Poor Nanny Pat. You'd have thought that your cousins, Mark and Jessica, would have either queued on her
behalf or asked Amy to donate a tube? Maybe Nanny Pat should pass this one off and book herself in for a
vajazzling instead?

Dear Gawjuss. Quick question, will this help my cat bum mouth? Ive been trying too hard to look like VB and
now Ive gone and made my lips look like her sphincter as well. Please please please say this will help my
mouth area go from tea towel holder to stretched out fag holder. Also, you can use my forehead as a
magazine rack, do you *really* think this will help? Thanks, Not so Gawjuss Justine

Darling Justine. As I explained to Miss Zabby in an earlier question, I am not a beauty expert - I have just been
blessed with good genes and smooth skin. I would suggest that maybe you write to Leslie Ash for some beauty
tips or practice the "duckface" as I think this will have the effect that you desire. In the meantime, you'd do no
harm in trying to win this item for the rest of your wizened face.
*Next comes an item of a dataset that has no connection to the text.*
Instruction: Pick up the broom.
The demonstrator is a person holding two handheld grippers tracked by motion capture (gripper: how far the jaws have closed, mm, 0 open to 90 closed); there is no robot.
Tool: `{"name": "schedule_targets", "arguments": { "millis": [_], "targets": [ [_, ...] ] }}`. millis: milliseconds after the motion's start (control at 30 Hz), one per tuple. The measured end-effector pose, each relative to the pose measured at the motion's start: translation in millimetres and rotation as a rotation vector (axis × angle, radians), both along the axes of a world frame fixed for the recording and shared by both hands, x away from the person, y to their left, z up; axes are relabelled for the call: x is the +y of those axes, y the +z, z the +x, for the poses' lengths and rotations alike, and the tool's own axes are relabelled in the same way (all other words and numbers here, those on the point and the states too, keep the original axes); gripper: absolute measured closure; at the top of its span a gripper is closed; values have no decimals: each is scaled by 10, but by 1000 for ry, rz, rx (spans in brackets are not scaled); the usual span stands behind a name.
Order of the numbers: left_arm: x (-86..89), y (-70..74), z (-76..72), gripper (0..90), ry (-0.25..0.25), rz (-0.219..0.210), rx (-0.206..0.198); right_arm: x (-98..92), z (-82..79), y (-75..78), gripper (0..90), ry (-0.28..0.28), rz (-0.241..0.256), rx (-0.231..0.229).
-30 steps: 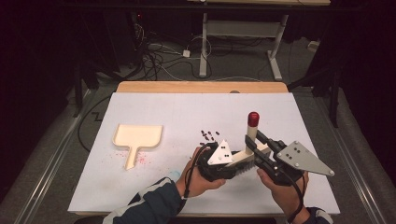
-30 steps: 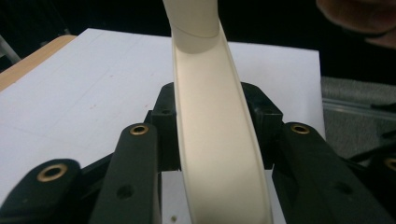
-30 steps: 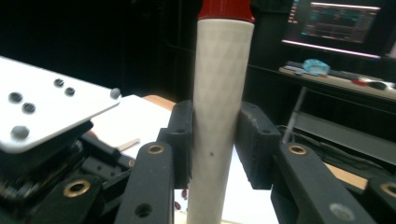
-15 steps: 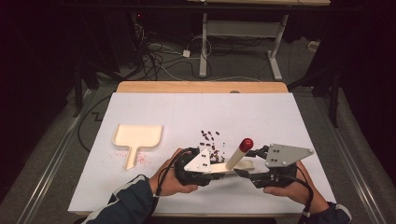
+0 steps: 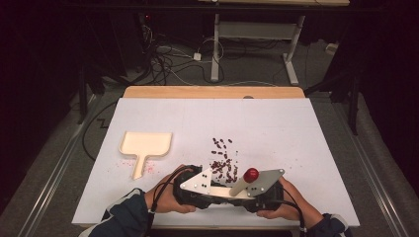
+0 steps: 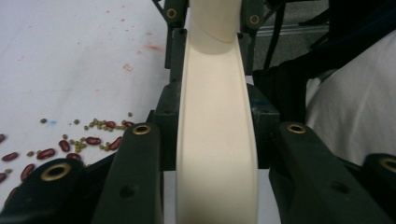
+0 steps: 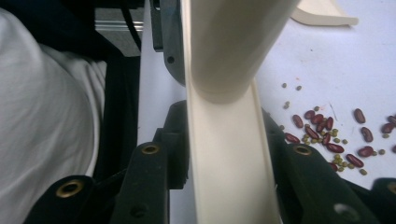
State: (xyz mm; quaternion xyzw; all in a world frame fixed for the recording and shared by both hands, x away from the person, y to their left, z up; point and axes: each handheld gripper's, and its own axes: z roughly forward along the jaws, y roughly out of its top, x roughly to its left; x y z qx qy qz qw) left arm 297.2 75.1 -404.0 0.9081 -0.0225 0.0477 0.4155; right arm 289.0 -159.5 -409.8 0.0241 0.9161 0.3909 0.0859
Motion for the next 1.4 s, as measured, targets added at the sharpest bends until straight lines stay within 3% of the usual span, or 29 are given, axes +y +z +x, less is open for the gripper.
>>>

After all, it's about balance at the end of the
day, isnt it?

If I bid on & purchsed this item would I need to apply it at room temperature?
Dear taffy_girl1, I would have to say that depending on where you are in the house, room temperature can
change from room to room so I think it would be best to apply it at the room temperature of the room you are
in unless you have a special walk-in fridge or oven but that may be a bit dangerous and I wouldn't want anyone
to come to any harm whilst using this product and trying to request their money back. Wishing you lots of luck
with bidding on and winning this item.

Dear Tally Would this also get rid of the many wrinkles on my wobbly belly? Love MK rather than jaykay :D

Ooohhh you're a bit familiar, aren't you Mrs MK-rather-than-JK? No worries, we're all friends here, aren't we? I
would like to stress that I'm not a beauty expert - I'm just naturally GAWJUSS - but I'd say if you won this item
then you could try it on any part of your body. You may need more than one tube though if your belly is *that*
wobbly.

Dear Tallulah, I just thought I would report back after your previous advice re "walking into the wind",
unfortunately I think I may have misconstrued what you were implying as I relayed this nugget of wisdom to
Mr Zabby. I guess I was still thinking about those wrinkly man areas and thought the wind advice was in
regards to that. Unfortunately Mr Zabby has been arrested for "swinging in the wind" and outraging public
decency :-o .... on the plus side, they did seem a little firmer after although that may well have been because
he was a little chilly....

Dear Ms Zabby. I do hope that this is not a request for bail funds. You're not having the money from the sale of
my Frown Fix! May I suggest that the next time Mr Zabby decides to "swing low" or "run free" then he tuck
himself in a la the scene in Silence of the Lambs. And maybe not to "walk into the wind" towards Asda in case
shoppers mistake anything for a button mushroom. Have you bid on my item yet?